> _What is needed_
Go to the line holding "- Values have" in the data below and repeat it exactly, then each line after it up to and including the one holding "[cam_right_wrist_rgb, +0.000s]". Omit pictures.

(Stored records)
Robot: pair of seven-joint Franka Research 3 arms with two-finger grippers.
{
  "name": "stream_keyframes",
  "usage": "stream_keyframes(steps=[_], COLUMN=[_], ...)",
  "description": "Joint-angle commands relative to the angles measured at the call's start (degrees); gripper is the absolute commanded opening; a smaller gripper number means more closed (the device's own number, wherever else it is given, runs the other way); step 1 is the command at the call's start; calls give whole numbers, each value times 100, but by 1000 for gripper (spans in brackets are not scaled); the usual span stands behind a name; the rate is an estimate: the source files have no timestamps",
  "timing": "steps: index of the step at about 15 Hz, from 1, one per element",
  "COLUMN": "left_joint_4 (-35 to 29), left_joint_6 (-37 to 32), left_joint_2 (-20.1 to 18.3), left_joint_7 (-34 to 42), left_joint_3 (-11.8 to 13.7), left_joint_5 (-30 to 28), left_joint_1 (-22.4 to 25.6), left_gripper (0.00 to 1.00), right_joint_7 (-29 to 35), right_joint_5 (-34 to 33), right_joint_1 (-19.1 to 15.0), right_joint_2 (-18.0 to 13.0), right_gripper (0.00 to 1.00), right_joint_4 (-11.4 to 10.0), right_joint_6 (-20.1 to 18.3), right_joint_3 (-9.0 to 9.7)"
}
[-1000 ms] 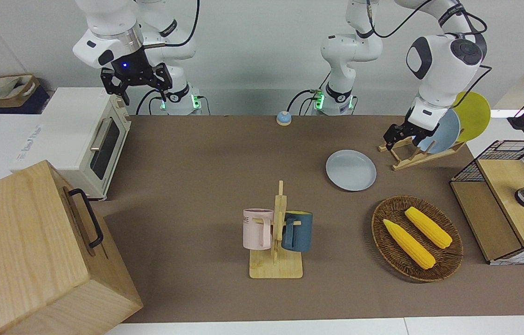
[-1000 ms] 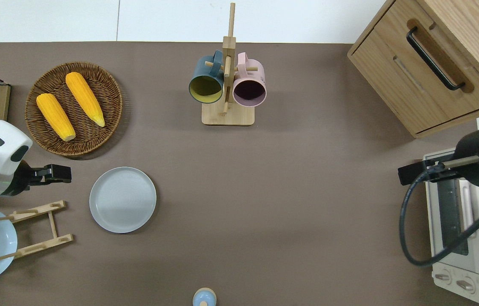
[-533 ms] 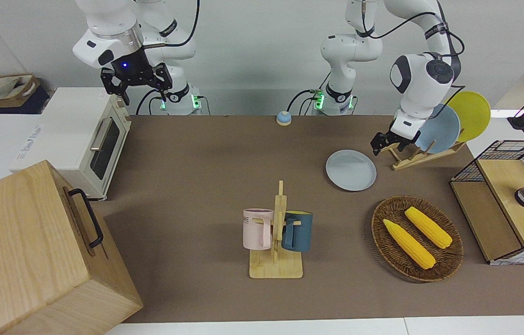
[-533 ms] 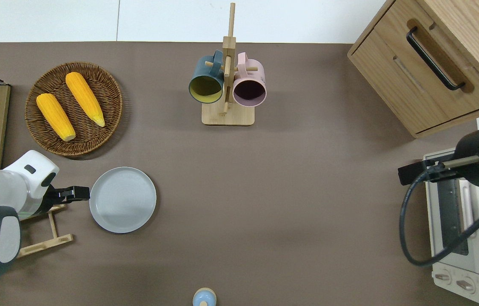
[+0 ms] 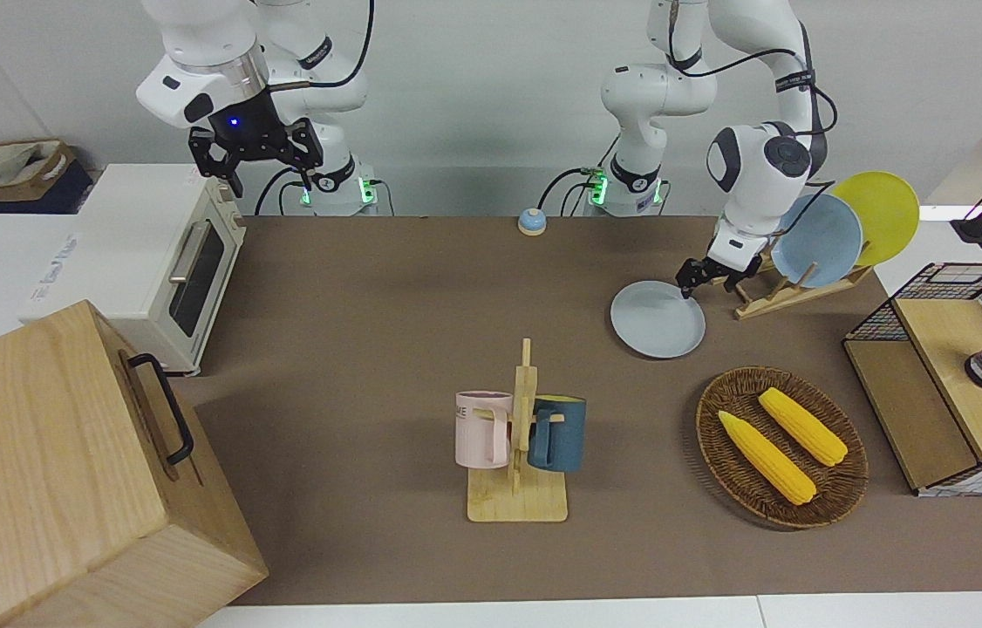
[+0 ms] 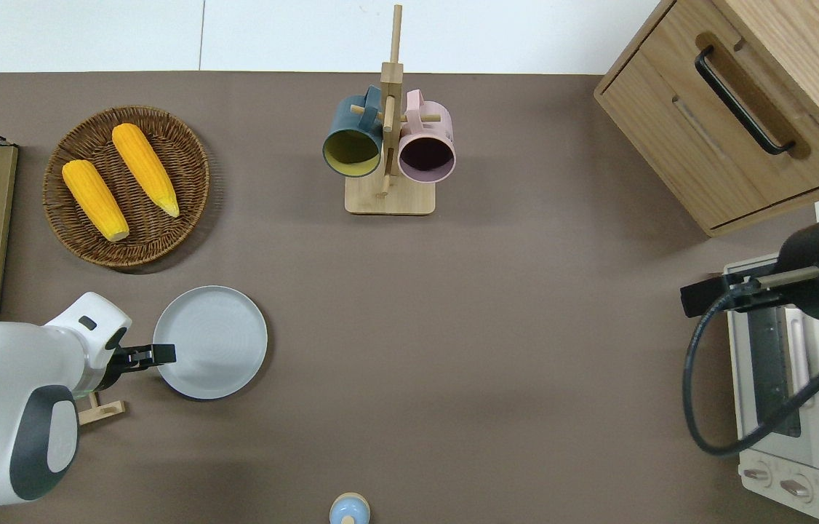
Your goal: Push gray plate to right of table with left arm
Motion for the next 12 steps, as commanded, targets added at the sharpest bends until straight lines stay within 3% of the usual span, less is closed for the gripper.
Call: stream_keyframes(steps=[1,6,7,8,11,12], left_joint_4=[-272,-290,-290,-290,-290,-290], left_joint_6=[505,734,735,708,734,743], left_joint_2=[146,322,331,314,322,331], left_joint_7=[-49,-49,-58,-58,-58,-58], left_joint_3=[29,29,29,29,29,29], left_joint_5=[-112,-113,-113,-121,-121,-121], left_joint_1=[-59,-59,-59,-59,-59,-59], left_gripper=[995,968,798,536,187,119], right_joint_7=[74,74,74,74,74,74], right_joint_5=[33,33,25,33,33,33], right_joint_1=[-113,-113,-113,-113,-113,-113], right_joint_2=[-17,-17,-17,-17,-17,-17], right_gripper=[983,983,983,983,983,983], right_joint_4=[50,50,50,50,50,50], right_joint_6=[-89,-89,-89,-89,-89,-89], right_joint_3=[97,88,96,97,96,88])
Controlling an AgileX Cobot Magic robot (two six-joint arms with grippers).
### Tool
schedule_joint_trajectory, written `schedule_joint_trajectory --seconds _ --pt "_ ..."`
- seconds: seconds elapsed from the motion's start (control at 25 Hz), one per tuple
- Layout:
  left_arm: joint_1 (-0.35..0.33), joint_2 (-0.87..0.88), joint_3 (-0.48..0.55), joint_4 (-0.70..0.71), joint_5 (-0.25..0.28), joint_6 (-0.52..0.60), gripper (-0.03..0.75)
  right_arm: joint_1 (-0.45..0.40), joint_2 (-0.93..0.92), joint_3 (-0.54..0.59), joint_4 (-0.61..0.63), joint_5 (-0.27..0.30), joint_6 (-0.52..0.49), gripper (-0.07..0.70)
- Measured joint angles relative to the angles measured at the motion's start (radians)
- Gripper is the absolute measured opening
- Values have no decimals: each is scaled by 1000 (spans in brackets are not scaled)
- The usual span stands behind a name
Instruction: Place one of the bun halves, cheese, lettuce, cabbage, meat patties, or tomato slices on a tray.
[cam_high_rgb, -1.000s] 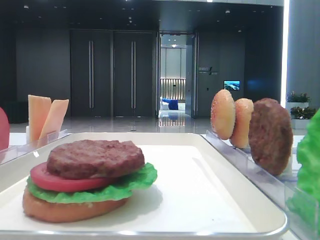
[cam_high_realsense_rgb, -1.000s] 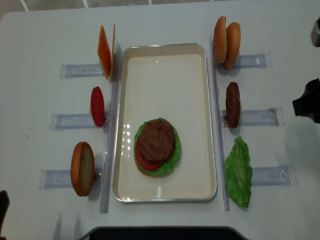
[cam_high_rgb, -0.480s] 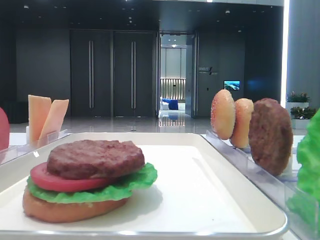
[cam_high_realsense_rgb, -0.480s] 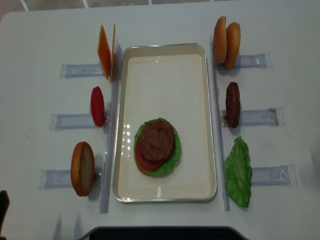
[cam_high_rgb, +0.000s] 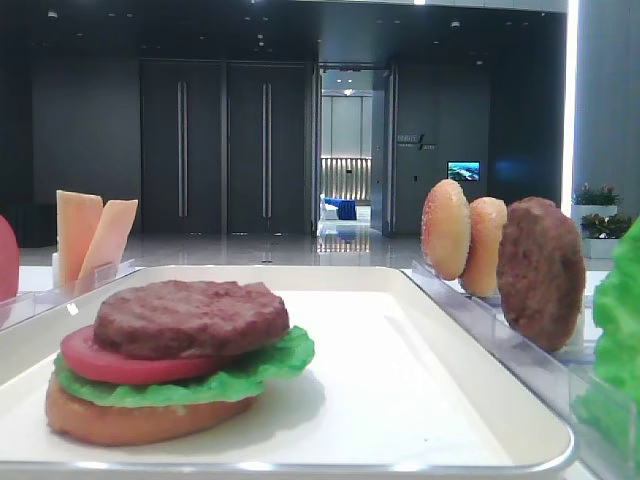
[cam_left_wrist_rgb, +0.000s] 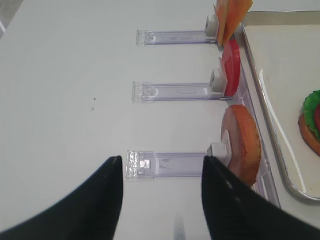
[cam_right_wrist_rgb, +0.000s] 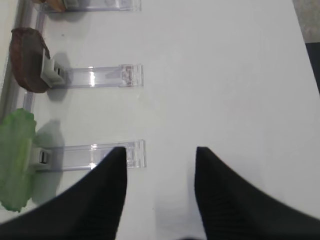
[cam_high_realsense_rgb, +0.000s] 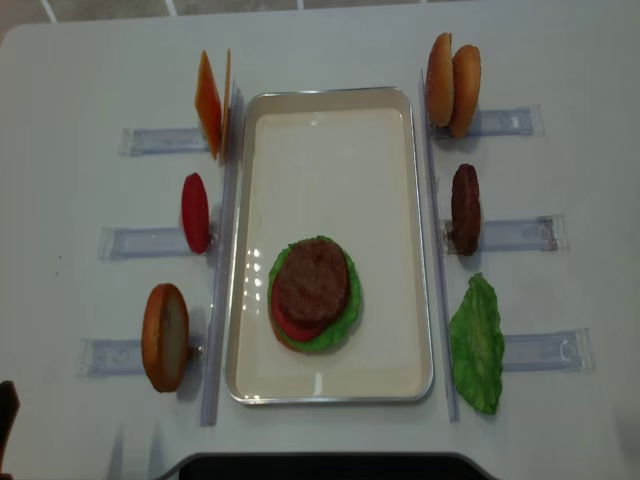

> _Written answer_
- Values have no decimals: each is scaled by 1000 (spans in brackets are not scaled)
- The usual span stands behind a name
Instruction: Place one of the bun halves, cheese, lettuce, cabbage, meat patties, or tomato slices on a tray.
[cam_high_rgb, -1.000s] 
[cam_high_realsense_rgb, -1.000s] 
[cam_high_rgb, -0.480s] 
[cam_high_realsense_rgb, -0.480s] 
[cam_high_rgb, +0.000s] 
[cam_left_wrist_rgb, +0.000s] 
[cam_right_wrist_rgb, +0.000s] 

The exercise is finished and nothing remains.